What to produce =
Check every line below for the string "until", and copy the lines that contain it.

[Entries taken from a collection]
####################

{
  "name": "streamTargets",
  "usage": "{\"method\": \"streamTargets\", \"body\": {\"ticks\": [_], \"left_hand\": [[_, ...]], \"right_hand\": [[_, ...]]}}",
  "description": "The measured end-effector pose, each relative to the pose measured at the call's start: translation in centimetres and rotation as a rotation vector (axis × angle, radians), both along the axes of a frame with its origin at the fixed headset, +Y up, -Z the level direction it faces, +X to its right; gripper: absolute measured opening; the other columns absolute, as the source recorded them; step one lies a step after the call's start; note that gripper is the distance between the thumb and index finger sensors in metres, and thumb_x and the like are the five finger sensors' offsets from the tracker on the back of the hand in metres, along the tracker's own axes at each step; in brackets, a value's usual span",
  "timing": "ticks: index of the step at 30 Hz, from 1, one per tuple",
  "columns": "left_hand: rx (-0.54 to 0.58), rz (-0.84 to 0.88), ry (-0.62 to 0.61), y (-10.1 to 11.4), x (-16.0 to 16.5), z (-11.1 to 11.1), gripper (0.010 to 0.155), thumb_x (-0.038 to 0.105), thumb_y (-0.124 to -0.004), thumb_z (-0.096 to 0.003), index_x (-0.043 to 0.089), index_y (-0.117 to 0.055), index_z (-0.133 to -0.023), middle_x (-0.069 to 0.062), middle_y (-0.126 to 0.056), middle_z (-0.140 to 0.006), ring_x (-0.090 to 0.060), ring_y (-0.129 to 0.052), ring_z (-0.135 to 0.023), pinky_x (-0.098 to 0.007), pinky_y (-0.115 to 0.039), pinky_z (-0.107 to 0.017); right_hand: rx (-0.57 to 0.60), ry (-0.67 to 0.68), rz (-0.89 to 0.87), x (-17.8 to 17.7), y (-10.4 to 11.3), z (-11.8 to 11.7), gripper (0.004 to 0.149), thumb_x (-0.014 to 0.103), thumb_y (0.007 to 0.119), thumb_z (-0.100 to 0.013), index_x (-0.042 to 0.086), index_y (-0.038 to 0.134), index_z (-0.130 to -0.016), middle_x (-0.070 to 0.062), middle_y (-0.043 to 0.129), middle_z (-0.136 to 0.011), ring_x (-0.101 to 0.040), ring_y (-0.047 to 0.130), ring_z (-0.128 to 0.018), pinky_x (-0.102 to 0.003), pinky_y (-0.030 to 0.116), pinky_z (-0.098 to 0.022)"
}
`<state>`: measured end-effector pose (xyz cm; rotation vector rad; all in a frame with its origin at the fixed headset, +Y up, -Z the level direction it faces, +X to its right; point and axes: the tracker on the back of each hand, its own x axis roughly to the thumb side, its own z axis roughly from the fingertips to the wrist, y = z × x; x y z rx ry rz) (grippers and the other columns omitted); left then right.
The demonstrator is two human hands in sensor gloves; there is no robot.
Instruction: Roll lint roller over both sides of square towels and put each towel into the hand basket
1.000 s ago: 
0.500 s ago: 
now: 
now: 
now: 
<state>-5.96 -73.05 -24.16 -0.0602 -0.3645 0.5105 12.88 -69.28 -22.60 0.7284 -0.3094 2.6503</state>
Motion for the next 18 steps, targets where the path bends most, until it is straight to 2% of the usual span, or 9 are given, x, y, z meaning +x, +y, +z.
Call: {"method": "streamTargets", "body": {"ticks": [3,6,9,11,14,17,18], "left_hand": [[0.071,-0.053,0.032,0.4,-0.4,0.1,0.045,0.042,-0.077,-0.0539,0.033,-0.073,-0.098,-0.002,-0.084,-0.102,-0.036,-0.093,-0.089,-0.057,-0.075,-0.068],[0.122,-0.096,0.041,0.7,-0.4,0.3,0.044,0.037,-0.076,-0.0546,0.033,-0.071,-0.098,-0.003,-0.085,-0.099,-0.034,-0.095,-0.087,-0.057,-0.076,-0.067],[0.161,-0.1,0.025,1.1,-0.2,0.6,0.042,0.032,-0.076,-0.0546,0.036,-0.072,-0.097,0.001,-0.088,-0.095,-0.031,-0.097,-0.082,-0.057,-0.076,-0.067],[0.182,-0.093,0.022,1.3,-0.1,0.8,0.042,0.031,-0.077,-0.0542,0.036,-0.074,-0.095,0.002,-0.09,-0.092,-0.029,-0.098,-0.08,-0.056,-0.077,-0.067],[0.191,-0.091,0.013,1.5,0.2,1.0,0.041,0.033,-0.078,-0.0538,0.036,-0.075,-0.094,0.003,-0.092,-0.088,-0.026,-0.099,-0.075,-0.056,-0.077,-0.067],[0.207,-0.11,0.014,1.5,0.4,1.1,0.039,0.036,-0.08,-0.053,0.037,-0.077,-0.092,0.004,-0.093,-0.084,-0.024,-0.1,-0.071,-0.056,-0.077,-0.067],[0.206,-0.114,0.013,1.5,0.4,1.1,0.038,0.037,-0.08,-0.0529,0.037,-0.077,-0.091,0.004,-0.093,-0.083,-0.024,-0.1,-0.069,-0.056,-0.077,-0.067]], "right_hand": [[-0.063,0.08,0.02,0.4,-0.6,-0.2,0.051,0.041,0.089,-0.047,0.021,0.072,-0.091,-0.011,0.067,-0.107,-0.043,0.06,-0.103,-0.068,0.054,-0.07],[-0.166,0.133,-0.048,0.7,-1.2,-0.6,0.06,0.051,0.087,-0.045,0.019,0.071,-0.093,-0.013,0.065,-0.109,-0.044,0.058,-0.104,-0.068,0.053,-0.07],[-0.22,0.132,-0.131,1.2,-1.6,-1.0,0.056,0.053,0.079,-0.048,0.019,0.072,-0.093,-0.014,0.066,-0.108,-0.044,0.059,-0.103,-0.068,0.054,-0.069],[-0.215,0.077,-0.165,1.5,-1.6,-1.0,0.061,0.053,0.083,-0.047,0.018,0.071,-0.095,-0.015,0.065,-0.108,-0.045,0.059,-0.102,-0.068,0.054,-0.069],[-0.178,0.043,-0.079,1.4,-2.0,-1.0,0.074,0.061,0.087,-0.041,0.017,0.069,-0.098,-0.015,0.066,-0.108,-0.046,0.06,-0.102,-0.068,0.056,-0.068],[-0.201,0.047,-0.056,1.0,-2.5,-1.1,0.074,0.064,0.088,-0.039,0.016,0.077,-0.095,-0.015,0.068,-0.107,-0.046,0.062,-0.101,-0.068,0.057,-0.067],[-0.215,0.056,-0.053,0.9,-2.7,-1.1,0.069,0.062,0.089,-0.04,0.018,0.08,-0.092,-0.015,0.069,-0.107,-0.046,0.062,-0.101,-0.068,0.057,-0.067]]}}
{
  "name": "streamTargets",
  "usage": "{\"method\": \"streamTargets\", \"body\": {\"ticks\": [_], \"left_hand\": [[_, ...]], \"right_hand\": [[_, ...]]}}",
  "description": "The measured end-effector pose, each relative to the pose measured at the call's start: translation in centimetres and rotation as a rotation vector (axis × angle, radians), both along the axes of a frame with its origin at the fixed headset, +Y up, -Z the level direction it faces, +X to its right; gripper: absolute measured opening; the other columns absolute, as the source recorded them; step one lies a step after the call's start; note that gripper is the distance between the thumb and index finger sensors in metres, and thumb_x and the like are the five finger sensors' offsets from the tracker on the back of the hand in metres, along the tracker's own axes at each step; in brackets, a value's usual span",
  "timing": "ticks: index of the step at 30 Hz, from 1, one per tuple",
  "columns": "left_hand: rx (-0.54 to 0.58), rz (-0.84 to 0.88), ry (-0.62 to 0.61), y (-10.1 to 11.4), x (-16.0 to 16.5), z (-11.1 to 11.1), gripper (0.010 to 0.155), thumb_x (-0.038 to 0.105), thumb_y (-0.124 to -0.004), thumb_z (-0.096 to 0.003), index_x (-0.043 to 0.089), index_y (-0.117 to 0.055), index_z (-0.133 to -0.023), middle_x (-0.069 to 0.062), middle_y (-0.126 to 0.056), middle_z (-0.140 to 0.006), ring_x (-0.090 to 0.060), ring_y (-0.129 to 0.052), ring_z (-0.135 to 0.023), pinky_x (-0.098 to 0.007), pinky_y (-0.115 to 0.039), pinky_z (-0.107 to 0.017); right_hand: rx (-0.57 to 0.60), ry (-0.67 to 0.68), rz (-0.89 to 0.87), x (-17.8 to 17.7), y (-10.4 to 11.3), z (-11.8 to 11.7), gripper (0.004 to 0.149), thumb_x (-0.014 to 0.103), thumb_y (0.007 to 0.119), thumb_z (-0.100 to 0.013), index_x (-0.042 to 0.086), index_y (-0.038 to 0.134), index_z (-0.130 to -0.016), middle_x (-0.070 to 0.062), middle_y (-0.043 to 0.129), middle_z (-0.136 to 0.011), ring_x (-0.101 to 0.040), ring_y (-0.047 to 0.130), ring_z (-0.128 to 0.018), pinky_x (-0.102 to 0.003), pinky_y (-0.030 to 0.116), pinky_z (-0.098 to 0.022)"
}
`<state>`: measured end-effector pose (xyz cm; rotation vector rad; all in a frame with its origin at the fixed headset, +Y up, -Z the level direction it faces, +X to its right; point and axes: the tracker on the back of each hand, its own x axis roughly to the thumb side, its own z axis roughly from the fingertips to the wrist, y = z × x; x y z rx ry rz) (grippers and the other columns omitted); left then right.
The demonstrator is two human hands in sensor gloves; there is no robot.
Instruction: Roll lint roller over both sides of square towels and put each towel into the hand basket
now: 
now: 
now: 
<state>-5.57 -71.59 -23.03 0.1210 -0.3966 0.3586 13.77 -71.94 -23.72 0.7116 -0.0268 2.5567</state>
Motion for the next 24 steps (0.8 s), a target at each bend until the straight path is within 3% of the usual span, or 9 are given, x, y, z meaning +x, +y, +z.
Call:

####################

Your solution =
Motion for the next 18 steps, targets where the path bends most, until it is straight to 2% of the usual span, or 9 are given, x, y, z meaning +x, +y, +z.
Motion for the next 24 steps (0.8 s), a target at each bend until the straight path is within 3% of the usual span, or 9 are given, x, y, z meaning +x, +y, +z.

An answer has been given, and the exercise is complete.